Bei dem Wettbewerb ging es darum, ein Computerprogramm zur Visualisierung von Simulationsdaten zu Dunkler Materie zu entwickeln. "Während die internationalen Teams grösstenteils aus etablierten Wissenschaftlern bestanden, haben bei uns vier Bachelorund Masterstudierende die Aufgabe im Rahmen eines Projektseminars bearbeitet", berichtet Klaus Hinrichs, der die Arbeitsgruppe Visualisierung und Computergrafik am Institut für Informatik leitet. Das Team der Universität Münster entwickelte ein Konzept, das nicht nur viele Forschungsdaten am Computer sichtbar macht, sondern die Jury auch durch eine gute grafische Darstellung überzeugte.

Zusätzlichen fachlichen Input lieferte Alexander Fieguth vom Institut für Kernphysik, die angehenden Informatiker tüftelten an einer geeigneten grafischen Umsetzung. Welche Aspekte finden Physiker besonders wichtig? Wie kann die Informatik zu einer umfassenden Darstellung beitragen? "Den fachlichen Austausch empfand ich als sehr bereichernd", erinnert sich Aaron Scherzinger, der mit Tobias Brix und Klaus Hinrichs für die Leitung des Projektseminars verantwortlich war und Erstautor des Papers ist.

Weil der Nachweis Dunkler Materie bisher nicht gelungen ist, arbeiten Physiker mit einem Modell. Dabei beobachten sie in einer Simulation das Verhalten kleiner Partikel, die als vereinfachte Darstellung der rätselhaften Masse dienen: Wie schnell sind die Partikel zu welchem Zeitpunkt? Wohin bewegen sie sich? Und wie sehr ziehen sie einander an?

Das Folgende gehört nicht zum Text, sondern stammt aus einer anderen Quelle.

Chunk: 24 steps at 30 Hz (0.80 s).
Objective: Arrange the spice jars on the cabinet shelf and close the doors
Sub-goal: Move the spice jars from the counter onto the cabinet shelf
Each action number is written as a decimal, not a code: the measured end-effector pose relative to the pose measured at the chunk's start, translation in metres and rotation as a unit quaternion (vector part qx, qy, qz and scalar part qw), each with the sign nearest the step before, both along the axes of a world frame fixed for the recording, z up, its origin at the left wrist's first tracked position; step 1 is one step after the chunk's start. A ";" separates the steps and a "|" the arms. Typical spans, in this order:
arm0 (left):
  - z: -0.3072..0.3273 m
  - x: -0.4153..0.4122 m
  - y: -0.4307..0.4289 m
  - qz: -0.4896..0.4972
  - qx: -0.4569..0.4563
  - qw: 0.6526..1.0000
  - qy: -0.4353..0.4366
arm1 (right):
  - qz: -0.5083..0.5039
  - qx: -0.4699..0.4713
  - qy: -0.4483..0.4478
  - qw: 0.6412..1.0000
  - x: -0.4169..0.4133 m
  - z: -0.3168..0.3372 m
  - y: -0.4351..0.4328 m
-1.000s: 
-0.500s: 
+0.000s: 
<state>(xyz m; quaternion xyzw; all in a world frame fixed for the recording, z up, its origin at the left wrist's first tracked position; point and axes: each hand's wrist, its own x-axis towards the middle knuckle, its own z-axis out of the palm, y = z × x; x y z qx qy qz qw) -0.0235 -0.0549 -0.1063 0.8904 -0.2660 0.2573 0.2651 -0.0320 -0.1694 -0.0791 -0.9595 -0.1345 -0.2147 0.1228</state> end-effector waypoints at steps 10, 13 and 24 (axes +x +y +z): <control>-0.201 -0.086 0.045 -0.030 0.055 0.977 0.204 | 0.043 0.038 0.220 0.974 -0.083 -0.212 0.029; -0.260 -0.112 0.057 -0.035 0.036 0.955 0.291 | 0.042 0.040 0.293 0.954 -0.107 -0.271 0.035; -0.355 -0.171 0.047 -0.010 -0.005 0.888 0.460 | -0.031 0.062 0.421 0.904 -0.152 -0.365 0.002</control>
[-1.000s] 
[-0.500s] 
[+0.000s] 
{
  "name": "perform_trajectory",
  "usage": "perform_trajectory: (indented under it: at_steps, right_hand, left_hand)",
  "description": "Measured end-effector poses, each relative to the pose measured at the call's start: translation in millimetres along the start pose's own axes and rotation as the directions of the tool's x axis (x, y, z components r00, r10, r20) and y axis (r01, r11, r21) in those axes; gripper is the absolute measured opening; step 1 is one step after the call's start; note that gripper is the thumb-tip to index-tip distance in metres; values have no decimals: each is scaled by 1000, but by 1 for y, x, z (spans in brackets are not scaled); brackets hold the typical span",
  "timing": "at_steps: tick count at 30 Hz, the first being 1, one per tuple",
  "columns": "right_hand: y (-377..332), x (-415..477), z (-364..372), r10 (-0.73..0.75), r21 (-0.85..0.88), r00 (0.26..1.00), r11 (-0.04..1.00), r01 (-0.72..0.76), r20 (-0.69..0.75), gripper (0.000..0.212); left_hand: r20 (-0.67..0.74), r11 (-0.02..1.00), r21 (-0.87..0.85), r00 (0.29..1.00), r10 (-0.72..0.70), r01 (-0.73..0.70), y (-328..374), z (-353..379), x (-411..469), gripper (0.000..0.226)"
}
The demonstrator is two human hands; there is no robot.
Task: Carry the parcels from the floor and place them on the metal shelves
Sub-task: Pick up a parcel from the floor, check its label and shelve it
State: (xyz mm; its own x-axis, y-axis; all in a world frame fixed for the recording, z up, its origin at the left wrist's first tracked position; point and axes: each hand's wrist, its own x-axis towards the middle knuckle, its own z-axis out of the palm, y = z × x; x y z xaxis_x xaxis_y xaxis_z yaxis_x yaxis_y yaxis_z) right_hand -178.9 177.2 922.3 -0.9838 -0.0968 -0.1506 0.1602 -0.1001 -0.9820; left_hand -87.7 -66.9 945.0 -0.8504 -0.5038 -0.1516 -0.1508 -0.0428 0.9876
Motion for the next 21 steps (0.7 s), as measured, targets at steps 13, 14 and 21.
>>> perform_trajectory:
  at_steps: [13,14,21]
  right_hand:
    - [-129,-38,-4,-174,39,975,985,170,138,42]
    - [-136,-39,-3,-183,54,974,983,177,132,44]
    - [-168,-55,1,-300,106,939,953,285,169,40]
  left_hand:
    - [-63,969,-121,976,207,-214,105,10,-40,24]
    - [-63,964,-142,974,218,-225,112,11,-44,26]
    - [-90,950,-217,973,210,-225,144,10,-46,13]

Die Informatiker aus Münster nutzten diese Informationen und wählten für die Visualisierung einen Ansatz, bei dem die Daten räumlich aufbereitet werden: Die Partikel bilden auf dem Bildschirm ein dreidimensionales Netz aus kleinen und grossen Knoten, verbunden durch fadenartige Verbindungen. Diese Ansammlungen bewegen sich aufeinander zu, im Zeitverlauf entstehen immer grössere Haufen. Diese sogenannten Halos lassen sich in einer weiteren Ansicht untersuchen. Welche Masse beispielsweise ihre einzelnen Bestandteile haben, erfassen Nutzer schnell durch eine farbliche Markierung. Zudem können die Hierarchien dieser Ansammlungen genauer unter die Lupe genommen werden: Welcher Knotenpunkt war zuerst da, welche folgten? Die Bedienung erfolgt komfortabel per Mausklick – viele Funktionen, etwa der Zeitverlauf, lassen sich so direkt steuern.

Als Grundlage diente das Visualisierungsprogramm "Voreen", eine Entwicklung für den Sonderforschungsbereich 656 Molekulare kardiovaskuläre Bildgebung (MoBil) zur medizinischen Bildgebung. Ursprünglich diente es dazu, medizinische Daten zu visualisieren, zum Beispiel aus Computertomographieoder Magnetresonanztomographie-Scannern. Später wurde Voreen erweitert, um grosse Datensätze aus der Lichtblattmikroskopie sichtbar zu machen. Für den Visualisierungswettbewerb passten die Informatiker die Funktionen der Anwendung an und entwickelten neue Visualisierungstechniken, die sich leicht in die flexible Software integrieren liessen.

Juliette Polenz

Dieser Text stammt aus der Universitätszeitung "wissen leben" Nr. 3, 24. Mai 2017.

Dunkle Materie

Ob es Dunkle Materie überhaupt gibt, ist ein ungelöstes Rätsel der Physik, ihr Nachweis gilt als nobelpreiswürdig. Vor etwa 80 Jahren fand der Astronom Fritz Zwicky erste Hinweise, als er Galaxienhaufen beobachtete. Dabei stellte er fest, dass ihre eigentliche Schwerkraft nicht ausreichte, um sie zusammenhalten – er vermutete eine grosse Menge unsichtbarer Materie, deren Existenz sich nur über ihre Schwerkraft äussert. In den folgenden Jahrzehnten kamen weitere Indizien hinzu. Heute gibt es weltweit mehrere Grossprojekte zur Detektion Dunkler Materie – auch Wissenschaftler der Universität Münster sind daran beteiligt.